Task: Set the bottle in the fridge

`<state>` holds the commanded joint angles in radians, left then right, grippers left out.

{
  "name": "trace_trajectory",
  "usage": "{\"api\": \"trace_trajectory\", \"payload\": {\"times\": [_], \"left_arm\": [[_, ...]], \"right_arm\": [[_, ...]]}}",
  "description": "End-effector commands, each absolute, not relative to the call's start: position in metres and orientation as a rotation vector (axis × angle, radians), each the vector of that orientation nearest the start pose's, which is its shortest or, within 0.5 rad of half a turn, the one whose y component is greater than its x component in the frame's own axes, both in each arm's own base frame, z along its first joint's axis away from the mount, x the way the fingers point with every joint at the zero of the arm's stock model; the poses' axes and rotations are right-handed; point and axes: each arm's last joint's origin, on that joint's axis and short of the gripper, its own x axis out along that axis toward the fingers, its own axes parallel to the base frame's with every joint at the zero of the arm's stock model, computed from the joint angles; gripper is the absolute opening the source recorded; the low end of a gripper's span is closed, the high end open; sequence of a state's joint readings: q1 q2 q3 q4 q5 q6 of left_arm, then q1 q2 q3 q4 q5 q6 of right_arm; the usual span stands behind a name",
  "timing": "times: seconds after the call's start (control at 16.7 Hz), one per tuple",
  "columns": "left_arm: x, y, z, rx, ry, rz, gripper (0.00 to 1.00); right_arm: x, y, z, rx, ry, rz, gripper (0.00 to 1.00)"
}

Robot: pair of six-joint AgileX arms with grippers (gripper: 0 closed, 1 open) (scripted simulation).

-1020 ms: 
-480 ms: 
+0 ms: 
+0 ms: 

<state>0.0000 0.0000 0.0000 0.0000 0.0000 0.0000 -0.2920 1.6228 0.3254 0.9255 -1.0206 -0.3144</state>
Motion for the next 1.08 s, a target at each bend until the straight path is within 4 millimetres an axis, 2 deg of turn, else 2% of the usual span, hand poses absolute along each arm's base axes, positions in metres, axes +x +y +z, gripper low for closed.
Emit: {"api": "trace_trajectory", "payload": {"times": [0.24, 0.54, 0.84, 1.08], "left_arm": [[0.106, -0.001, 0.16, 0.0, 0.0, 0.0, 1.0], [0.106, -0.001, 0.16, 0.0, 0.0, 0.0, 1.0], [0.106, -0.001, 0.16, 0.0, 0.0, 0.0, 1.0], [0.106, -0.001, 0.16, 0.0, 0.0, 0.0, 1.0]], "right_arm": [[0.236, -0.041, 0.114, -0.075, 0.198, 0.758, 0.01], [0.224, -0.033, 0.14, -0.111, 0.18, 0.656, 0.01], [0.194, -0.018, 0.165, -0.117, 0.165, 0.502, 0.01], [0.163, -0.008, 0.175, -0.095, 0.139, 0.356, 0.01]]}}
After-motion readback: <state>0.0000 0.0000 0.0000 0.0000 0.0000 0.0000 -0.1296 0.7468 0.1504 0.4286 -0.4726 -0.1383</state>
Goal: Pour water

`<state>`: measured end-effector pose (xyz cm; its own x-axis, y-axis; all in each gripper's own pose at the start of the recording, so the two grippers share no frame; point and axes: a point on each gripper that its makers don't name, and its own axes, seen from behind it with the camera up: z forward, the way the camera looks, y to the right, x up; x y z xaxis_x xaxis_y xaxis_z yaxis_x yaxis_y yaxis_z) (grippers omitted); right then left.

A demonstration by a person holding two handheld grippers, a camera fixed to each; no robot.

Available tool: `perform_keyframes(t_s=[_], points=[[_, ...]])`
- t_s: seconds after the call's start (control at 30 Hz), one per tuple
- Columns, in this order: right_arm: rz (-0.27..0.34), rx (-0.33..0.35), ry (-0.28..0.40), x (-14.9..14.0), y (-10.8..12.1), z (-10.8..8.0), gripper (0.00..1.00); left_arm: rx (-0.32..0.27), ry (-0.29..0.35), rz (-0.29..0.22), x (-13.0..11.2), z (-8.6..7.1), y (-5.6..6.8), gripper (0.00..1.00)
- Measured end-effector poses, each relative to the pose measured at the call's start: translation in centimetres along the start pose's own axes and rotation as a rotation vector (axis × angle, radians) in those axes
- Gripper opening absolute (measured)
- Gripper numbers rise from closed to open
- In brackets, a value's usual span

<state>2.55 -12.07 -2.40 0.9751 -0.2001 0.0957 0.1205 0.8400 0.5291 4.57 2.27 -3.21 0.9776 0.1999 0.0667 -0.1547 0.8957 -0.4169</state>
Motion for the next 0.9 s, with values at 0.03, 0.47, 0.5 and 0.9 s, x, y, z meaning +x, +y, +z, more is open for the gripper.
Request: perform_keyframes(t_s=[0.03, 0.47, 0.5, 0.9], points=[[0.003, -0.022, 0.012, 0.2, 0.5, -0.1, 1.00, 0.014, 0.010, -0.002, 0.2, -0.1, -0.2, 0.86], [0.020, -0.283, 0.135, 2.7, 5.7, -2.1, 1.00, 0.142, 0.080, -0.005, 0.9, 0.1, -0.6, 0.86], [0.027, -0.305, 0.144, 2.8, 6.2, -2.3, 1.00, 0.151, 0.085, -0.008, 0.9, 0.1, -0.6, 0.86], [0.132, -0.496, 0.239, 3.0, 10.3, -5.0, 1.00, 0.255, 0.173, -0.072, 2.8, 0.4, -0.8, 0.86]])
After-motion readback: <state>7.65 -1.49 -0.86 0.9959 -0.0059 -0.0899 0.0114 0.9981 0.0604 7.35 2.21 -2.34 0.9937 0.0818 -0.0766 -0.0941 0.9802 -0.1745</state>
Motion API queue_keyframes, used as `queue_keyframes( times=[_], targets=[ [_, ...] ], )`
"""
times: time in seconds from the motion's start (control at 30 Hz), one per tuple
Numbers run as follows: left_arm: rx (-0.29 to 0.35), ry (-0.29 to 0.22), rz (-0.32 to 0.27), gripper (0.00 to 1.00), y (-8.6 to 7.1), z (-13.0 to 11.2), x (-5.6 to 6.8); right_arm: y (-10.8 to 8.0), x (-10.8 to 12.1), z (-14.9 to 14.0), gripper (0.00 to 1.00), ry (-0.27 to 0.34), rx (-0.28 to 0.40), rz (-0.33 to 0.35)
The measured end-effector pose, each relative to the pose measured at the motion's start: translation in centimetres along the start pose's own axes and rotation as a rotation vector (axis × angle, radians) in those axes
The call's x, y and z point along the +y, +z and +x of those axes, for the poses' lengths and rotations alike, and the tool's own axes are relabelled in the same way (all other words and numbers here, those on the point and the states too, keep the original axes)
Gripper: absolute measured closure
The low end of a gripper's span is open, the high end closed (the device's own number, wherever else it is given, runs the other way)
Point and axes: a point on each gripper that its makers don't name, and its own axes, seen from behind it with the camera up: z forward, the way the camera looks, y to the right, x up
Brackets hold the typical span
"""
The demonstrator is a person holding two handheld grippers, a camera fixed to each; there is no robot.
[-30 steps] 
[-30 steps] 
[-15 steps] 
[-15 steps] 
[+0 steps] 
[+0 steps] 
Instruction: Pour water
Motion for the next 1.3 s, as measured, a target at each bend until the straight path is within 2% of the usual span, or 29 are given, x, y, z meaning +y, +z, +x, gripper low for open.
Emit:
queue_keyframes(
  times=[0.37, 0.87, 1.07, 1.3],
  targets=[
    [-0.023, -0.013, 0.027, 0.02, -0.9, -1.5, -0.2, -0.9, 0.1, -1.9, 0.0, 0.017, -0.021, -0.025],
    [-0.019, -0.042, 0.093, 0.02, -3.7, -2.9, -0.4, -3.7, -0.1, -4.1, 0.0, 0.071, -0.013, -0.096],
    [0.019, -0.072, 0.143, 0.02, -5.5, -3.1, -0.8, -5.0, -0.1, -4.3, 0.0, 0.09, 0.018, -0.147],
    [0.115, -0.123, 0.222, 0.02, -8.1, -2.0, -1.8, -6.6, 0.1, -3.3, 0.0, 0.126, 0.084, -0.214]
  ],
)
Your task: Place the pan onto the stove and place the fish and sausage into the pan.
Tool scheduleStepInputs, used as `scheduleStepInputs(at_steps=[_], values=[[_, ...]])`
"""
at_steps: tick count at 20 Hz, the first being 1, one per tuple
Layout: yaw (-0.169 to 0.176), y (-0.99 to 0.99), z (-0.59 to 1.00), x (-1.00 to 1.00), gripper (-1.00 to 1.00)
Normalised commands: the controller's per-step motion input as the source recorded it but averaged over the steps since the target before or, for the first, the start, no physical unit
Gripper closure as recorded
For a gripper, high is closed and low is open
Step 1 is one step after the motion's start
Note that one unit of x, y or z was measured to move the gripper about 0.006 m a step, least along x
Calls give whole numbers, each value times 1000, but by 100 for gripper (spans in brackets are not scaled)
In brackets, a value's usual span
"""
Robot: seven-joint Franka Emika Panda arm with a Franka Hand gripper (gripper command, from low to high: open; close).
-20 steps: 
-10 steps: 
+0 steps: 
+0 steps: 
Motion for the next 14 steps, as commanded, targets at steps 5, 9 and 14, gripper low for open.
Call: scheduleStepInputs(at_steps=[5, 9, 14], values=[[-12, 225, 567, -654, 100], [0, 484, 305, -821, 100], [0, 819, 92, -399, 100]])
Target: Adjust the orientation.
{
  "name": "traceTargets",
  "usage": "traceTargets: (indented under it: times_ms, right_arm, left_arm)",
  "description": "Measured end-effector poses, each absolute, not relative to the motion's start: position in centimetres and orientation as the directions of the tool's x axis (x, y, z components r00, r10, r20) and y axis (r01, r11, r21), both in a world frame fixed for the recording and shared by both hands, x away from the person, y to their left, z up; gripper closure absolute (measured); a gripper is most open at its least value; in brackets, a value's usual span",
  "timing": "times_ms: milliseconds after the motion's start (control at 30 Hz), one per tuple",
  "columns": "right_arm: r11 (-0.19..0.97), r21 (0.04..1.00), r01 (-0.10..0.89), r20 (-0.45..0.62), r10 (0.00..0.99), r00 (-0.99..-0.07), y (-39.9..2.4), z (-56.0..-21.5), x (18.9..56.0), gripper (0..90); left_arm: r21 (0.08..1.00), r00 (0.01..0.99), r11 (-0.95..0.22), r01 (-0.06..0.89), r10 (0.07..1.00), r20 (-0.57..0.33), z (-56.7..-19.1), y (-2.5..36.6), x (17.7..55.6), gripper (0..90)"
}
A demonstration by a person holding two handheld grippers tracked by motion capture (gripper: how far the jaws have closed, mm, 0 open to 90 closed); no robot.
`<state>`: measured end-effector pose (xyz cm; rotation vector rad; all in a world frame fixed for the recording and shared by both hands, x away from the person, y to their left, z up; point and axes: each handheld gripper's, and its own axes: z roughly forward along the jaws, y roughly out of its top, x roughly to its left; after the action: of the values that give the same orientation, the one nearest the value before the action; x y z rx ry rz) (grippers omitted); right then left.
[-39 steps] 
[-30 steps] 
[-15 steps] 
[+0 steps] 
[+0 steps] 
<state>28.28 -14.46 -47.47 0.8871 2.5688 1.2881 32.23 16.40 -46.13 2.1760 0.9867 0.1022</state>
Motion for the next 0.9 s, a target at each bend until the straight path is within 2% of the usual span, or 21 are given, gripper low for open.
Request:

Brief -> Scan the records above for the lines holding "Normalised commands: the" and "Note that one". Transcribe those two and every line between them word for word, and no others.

Written solution ->
Normalised commands: the controller's per-step motion input as the source recorded it but averaged over the steps since the target before or, for the first, the start, no physical unit
Gripper closure as recorded
For a gripper, high is closed and low is open
Step 1 is one step after the motion's start
Note that one unit of x, y or z was measured to move the gripper about 0.006 m a step, least along x

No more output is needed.